- **Action item**:
Copy each line in the data below that contains the word "would".

________

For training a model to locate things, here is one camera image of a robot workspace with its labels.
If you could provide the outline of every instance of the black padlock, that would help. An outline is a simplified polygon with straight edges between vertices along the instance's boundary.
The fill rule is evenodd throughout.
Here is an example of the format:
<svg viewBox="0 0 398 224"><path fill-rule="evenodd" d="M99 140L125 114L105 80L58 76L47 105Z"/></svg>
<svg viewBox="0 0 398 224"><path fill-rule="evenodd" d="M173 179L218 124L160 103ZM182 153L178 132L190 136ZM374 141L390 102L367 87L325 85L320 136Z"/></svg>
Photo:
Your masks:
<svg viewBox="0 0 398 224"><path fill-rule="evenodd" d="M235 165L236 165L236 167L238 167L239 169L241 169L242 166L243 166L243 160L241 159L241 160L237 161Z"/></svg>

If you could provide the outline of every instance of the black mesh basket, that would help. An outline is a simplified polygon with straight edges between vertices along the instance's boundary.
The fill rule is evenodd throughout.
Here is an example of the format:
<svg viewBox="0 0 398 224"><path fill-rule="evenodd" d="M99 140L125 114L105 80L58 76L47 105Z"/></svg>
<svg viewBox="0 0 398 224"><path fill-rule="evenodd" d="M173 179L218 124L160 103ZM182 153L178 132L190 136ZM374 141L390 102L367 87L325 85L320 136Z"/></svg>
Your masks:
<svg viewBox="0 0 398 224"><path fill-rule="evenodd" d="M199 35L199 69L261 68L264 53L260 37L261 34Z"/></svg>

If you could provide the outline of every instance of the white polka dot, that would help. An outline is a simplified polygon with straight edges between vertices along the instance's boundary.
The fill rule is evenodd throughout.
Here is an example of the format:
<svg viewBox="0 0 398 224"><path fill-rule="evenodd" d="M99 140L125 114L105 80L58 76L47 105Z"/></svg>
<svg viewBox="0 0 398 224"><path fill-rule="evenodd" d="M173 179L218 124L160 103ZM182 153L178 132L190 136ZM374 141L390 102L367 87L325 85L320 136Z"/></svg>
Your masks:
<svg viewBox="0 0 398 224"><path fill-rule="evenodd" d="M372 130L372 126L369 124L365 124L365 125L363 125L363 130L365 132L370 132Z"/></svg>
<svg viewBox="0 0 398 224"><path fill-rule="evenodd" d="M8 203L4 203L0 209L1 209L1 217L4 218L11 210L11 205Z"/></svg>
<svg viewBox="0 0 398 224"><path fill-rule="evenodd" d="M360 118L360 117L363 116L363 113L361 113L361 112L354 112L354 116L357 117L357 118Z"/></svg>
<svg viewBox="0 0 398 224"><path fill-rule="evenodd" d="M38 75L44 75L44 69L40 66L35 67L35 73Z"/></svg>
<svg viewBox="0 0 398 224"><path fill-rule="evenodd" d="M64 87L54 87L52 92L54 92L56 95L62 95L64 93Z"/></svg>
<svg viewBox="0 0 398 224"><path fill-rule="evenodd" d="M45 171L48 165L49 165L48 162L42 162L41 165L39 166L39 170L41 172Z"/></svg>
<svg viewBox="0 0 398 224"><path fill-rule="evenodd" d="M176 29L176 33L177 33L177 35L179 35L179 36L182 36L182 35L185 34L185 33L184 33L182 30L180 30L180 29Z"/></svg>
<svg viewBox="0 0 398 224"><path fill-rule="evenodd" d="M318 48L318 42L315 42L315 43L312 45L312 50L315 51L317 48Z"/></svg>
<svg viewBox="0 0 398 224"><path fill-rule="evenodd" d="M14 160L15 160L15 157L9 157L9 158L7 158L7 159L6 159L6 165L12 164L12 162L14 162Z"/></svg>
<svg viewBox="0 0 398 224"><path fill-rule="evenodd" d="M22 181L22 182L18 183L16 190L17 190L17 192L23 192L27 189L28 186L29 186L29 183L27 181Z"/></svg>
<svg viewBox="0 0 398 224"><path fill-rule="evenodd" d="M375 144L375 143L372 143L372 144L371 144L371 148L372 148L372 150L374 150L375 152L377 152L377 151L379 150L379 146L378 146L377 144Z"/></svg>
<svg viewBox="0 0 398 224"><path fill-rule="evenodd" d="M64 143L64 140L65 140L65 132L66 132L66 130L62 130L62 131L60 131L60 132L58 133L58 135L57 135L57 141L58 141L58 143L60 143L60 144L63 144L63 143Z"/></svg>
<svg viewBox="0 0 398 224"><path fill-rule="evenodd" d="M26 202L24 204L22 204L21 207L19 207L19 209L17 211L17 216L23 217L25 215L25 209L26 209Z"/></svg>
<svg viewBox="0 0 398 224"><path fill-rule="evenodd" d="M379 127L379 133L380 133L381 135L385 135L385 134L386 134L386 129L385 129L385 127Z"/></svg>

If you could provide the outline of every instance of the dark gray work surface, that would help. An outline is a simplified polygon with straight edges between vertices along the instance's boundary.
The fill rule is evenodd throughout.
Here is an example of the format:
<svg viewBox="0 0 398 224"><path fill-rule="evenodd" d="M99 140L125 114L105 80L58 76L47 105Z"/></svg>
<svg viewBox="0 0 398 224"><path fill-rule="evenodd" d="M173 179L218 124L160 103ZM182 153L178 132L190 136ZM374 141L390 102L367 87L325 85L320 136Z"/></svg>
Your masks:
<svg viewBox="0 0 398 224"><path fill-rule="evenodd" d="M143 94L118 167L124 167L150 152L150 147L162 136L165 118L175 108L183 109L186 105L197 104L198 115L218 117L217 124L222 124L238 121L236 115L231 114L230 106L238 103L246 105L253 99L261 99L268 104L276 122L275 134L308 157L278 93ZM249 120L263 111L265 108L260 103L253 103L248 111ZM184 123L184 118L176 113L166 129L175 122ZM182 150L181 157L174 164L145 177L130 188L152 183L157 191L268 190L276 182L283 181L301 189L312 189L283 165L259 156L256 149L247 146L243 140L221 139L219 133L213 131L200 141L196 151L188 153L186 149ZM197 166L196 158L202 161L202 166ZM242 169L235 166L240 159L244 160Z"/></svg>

________

- **Finished task**:
If you could provide the outline of every instance of the black padlock, that would help. An outline is a simplified polygon with straight edges between vertices along the instance's boundary.
If you could provide the outline of every instance of the black mesh basket, that would help. An outline is a simplified polygon with straight edges between vertices along the instance's boundary.
If you could provide the outline of every instance of the white polka dot, that would help. An outline is a simplified polygon with straight edges between vertices along the instance's boundary.
If you could provide the outline of every instance of the dark gray work surface, that would help. An outline is a simplified polygon with straight edges between vertices along the instance's boundary.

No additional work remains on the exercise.